## WORK ORDER
Retype the listing below exactly, beginning at the line that contains "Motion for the" and ending with its last line.

──────

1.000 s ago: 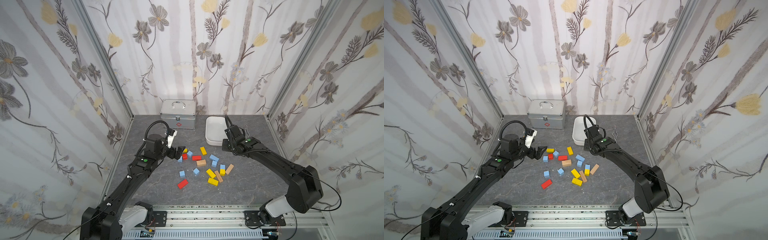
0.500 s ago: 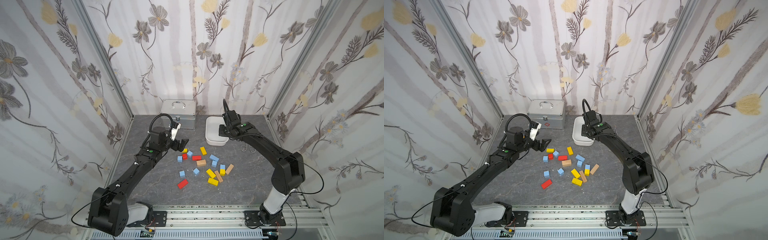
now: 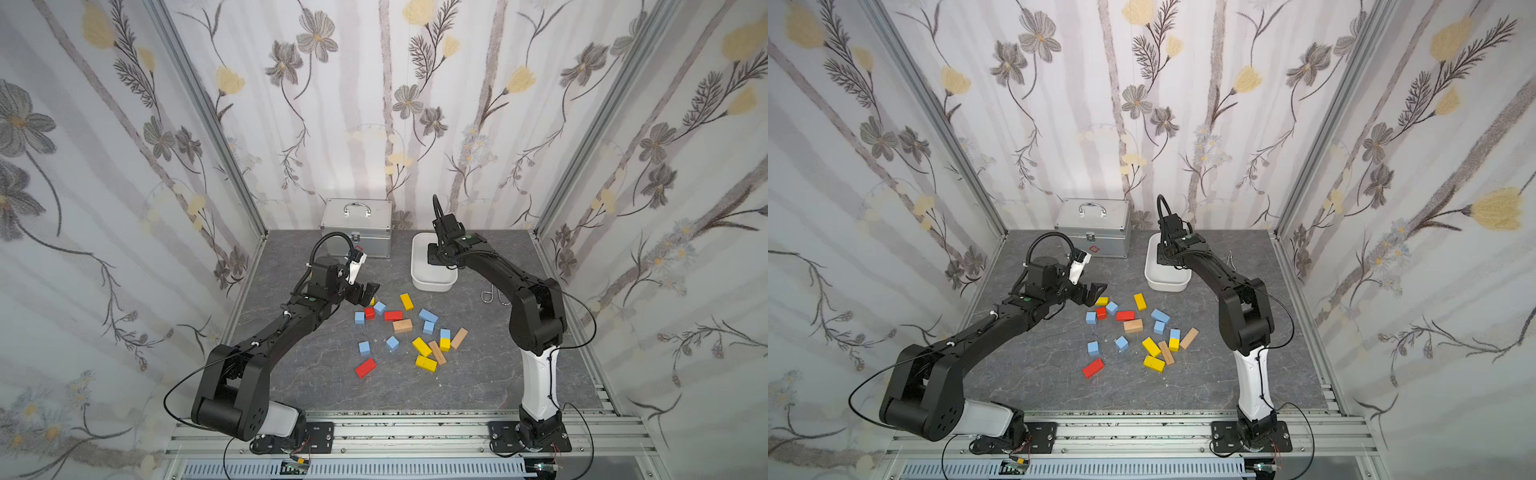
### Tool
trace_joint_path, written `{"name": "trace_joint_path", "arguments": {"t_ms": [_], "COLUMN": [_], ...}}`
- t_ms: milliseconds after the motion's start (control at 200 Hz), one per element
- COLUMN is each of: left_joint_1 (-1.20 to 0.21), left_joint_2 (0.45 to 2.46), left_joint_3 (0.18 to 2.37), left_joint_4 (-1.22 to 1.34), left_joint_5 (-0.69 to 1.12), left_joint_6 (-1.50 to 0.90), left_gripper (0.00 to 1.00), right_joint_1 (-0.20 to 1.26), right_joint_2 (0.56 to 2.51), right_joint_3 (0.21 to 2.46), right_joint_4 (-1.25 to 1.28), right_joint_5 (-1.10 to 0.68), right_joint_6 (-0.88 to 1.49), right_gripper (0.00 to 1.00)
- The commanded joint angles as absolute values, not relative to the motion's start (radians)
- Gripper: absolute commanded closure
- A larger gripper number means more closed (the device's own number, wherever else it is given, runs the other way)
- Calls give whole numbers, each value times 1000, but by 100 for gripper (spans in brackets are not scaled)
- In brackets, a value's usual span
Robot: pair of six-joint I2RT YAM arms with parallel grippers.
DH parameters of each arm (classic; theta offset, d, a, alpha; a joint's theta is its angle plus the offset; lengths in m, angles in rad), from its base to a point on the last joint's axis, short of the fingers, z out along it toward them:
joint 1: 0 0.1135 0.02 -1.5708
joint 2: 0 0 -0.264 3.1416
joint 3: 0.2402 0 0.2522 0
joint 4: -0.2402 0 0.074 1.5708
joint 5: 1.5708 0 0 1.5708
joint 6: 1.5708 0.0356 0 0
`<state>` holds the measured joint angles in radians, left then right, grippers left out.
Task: Pick out the blue building blocks
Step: Place the building block in the storage box.
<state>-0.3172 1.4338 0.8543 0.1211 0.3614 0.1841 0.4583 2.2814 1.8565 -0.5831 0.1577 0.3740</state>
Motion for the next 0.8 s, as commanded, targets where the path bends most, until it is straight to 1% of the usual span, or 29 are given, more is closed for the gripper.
{"name": "trace_joint_path", "arguments": {"t_ms": [0, 335, 794], "left_joint_1": [-322, -345, -351], "left_joint_2": [1446, 1468, 1495], "left_joint_3": [849, 841, 841], "left_joint_4": [146, 106, 91], "left_joint_5": [357, 331, 325], "left_joint_6": [216, 265, 288], "left_gripper": [0, 0, 0], "right_joint_1": [452, 449, 448], "right_joint_2": [2331, 2471, 2538], "right_joint_3": [1903, 1973, 1982], "right_joint_4": [-594, -603, -601], "right_joint_5": [146, 104, 121], "right_joint_6": [356, 363, 378], "right_gripper": [100, 100, 100]}}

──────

## OUTPUT FOR THIS EXERCISE
Motion for the next 0.8 s, as commanded, targets where the path bends most, until it is straight to 1% of the usual span, or 29 are given, more is closed for the gripper.
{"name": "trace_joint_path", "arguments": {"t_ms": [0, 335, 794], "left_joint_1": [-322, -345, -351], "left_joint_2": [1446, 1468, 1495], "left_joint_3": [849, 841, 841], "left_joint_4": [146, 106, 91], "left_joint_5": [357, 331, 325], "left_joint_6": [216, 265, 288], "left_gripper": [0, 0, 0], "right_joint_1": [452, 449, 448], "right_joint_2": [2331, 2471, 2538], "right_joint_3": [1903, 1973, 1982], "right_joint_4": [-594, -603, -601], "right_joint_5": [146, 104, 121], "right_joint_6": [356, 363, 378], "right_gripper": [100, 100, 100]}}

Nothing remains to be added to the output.